(Beginning of Dataset section)

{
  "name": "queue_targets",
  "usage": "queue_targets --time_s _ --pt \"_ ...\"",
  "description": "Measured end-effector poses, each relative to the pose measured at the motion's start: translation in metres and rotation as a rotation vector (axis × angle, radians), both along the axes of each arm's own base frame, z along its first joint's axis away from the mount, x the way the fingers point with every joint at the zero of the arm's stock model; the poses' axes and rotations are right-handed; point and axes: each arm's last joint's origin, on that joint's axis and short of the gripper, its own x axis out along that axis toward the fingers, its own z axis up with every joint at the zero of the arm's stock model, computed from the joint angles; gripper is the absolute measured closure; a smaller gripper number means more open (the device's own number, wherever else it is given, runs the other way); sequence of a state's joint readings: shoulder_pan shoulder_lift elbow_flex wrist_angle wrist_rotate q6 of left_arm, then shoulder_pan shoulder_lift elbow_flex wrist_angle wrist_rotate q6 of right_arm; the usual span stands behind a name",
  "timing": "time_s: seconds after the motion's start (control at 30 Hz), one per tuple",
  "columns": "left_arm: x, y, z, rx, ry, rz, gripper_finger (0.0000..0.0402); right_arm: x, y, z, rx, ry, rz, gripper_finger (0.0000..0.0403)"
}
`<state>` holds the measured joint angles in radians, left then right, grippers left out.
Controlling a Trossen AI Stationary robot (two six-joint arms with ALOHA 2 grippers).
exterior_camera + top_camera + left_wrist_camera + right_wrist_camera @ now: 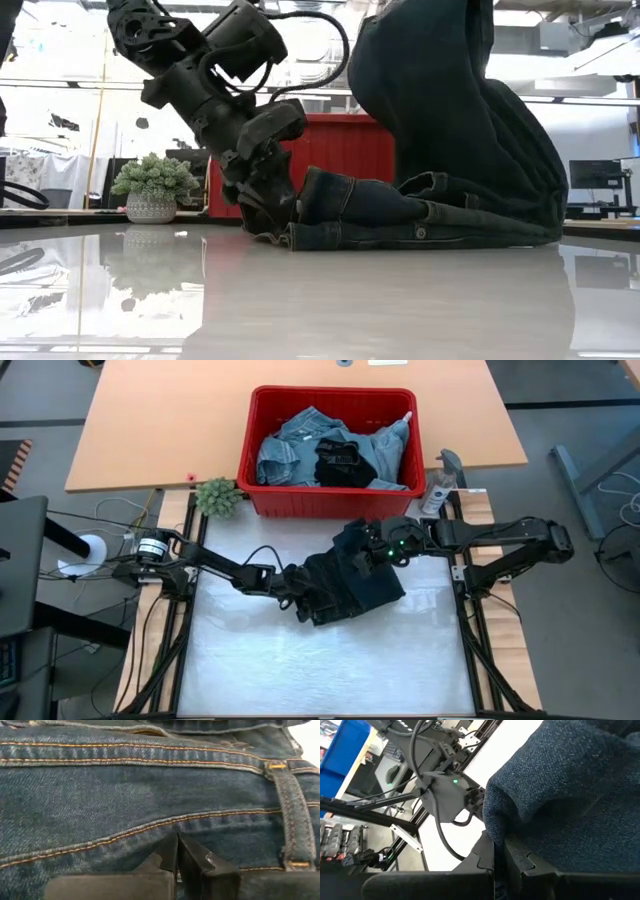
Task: Fold Laundry from Bin
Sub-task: Fold the black pants
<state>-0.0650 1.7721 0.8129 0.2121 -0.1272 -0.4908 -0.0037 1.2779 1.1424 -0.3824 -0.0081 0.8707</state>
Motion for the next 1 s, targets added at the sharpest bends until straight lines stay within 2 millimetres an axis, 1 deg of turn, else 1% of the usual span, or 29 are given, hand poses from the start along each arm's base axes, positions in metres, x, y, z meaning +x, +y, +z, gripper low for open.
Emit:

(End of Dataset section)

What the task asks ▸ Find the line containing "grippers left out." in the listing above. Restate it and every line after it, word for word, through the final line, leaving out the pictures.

Task response ▸
`<state>` holds the measured joint angles in radians, left then right, grippers left out.
Controlling a Trossen AI Stationary robot (two six-joint arms with ALOHA 2 grippers).
exterior_camera + top_camera + left_wrist_camera + right_wrist_camera @ now: 
Task: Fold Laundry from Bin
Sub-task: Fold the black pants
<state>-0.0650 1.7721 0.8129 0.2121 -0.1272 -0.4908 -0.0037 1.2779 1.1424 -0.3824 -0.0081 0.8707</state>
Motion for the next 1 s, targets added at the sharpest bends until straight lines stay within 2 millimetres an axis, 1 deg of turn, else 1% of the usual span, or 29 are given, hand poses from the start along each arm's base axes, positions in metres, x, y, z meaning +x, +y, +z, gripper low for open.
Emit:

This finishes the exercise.